◆ **Task goal**: In the material below, find each line holding the string "does" and copy it.
▶
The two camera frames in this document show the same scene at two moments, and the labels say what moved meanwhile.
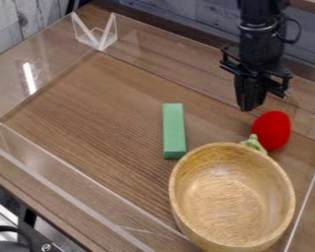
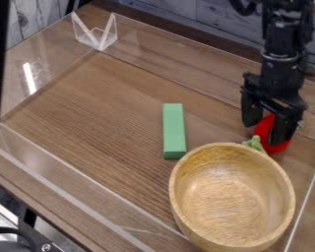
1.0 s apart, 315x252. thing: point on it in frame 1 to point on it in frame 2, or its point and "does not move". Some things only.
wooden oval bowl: [231, 197] does not move
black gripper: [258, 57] to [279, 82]
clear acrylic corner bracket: [97, 37] does not move
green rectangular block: [173, 131] does not move
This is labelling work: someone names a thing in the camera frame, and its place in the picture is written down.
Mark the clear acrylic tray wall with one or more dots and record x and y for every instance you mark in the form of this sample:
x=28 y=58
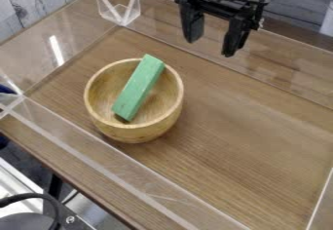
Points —
x=244 y=163

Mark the brown wooden bowl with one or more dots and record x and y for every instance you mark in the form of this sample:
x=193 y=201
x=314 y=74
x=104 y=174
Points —
x=158 y=112

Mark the green rectangular block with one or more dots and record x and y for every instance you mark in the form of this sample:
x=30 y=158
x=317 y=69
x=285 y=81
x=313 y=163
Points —
x=138 y=87

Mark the black table leg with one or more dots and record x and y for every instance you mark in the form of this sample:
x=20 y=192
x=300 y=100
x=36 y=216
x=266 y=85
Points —
x=55 y=187

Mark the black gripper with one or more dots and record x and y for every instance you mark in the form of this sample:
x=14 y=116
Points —
x=242 y=13

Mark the black metal bracket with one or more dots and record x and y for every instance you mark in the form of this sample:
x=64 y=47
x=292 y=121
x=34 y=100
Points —
x=70 y=219
◀
◆ **Output for this task**:
1.0 s apart, 315x252. thing: point on it in frame 1 to point on it in frame 2, or its point and "does not move". Some things only.
wooden oval bowl: [231, 197] does not move
clear acrylic corner bracket: [97, 37] does not move
green rectangular block: [173, 131] does not move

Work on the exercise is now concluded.